◆ **PROBLEM TO WORK ON**
Print only the lines from the top of the data through the line with "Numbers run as", both included, skipping every picture.

◆ **INFORMATION SHOWN**
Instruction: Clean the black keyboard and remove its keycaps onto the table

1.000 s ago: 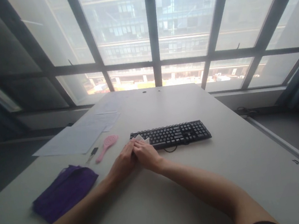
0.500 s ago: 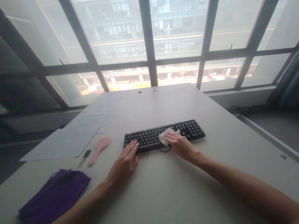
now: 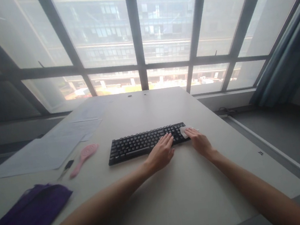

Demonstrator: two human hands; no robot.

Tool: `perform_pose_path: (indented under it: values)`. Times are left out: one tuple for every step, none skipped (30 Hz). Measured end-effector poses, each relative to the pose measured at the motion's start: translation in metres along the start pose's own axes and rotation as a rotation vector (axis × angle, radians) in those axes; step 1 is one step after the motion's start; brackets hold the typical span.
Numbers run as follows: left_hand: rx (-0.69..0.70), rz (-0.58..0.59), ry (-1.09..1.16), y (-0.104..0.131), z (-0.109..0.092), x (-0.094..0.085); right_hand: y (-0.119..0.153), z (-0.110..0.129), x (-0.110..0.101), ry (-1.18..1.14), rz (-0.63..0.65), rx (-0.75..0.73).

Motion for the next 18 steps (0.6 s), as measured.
perform_pose_path:
  values:
    - [0.009, 0.000, 0.001, -0.004, -0.002, 0.004, 0.001, -0.004, 0.000, 0.009, -0.007, 0.033]
    - [0.016, 0.003, 0.000, -0.006, -0.004, 0.007, 0.002, -0.007, 0.000, 0.017, -0.011, 0.063]
    - [0.021, 0.007, -0.004, -0.006, -0.004, 0.010, 0.002, -0.008, 0.000, 0.020, -0.015, 0.090]
    - [0.026, 0.012, -0.010, -0.006, -0.004, 0.012, 0.002, -0.007, 0.001, 0.020, -0.017, 0.108]
    - [0.031, 0.017, -0.017, -0.005, -0.004, 0.014, 0.002, -0.003, 0.001, 0.013, -0.019, 0.113]
    - [0.035, 0.020, -0.023, -0.004, -0.004, 0.015, 0.002, 0.002, 0.002, 0.002, -0.021, 0.106]
    - [0.039, 0.022, -0.027, -0.003, -0.004, 0.016, 0.001, 0.010, 0.003, -0.014, -0.019, 0.081]
    - [0.040, 0.023, -0.029, -0.003, -0.004, 0.017, 0.000, 0.019, 0.004, -0.034, -0.010, 0.043]
    - [0.039, 0.023, -0.029, -0.003, -0.004, 0.017, -0.001, 0.028, 0.006, -0.054, 0.000, 0.000]
    - [0.035, 0.025, -0.028, -0.003, -0.004, 0.017, -0.002, 0.035, 0.007, -0.072, 0.010, -0.038]
    - [0.029, 0.027, -0.029, -0.003, -0.004, 0.017, -0.002, 0.041, 0.008, -0.084, 0.017, -0.061]
    - [0.025, 0.031, -0.031, -0.003, -0.004, 0.017, -0.002, 0.043, 0.008, -0.091, 0.022, -0.069]
    - [0.023, 0.035, -0.036, -0.003, -0.005, 0.017, -0.003, 0.043, 0.008, -0.092, 0.025, -0.057]
    - [0.025, 0.040, -0.043, -0.003, -0.005, 0.017, -0.003, 0.039, 0.007, -0.087, 0.026, -0.027]
    - [0.029, 0.045, -0.051, -0.002, -0.006, 0.017, -0.004, 0.033, 0.006, -0.079, 0.026, 0.019]
    - [0.036, 0.050, -0.059, -0.001, -0.007, 0.017, -0.006, 0.026, 0.004, -0.070, 0.026, 0.075]
    - [0.042, 0.051, -0.065, -0.001, -0.008, 0.017, -0.008, 0.019, 0.002, -0.063, 0.026, 0.140]
    - [0.046, 0.051, -0.069, 0.000, -0.008, 0.017, -0.011, 0.012, 0.001, -0.061, 0.030, 0.203]
Point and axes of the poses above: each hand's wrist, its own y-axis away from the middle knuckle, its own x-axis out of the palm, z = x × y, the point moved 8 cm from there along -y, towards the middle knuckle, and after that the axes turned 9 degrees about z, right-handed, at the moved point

◆ **OUTPUT FOR THIS TASK**
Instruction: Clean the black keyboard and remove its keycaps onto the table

1.000 s ago: 
0.500 s ago: 
now: 

Demonstrator: two human hands; no robot.

Tool: `perform_pose_path: (indented under it: values)`. Times are left out: one tuple for every step, none skipped (30 Hz). Measured end-effector poses, each relative to the pose measured at the motion's start: translation in metres along the start pose's own axes and rotation as a rotation vector (axis × angle, radians) in those axes; step 1 is one step after the motion's start; brackets hold the typical span.
Numbers run as follows: left_hand: rx (-0.69..0.70), rz (-0.58..0.59), ry (-1.09..1.16), y (-0.104..0.131), z (-0.109..0.092), x (-0.094..0.085); right_hand: y (-0.119..0.153), z (-0.110..0.129), x (-0.110..0.101), ry (-1.18..1.14), rz (-0.63..0.65), rx (-0.75..0.73).

Whatever the exercise asked has now been answered.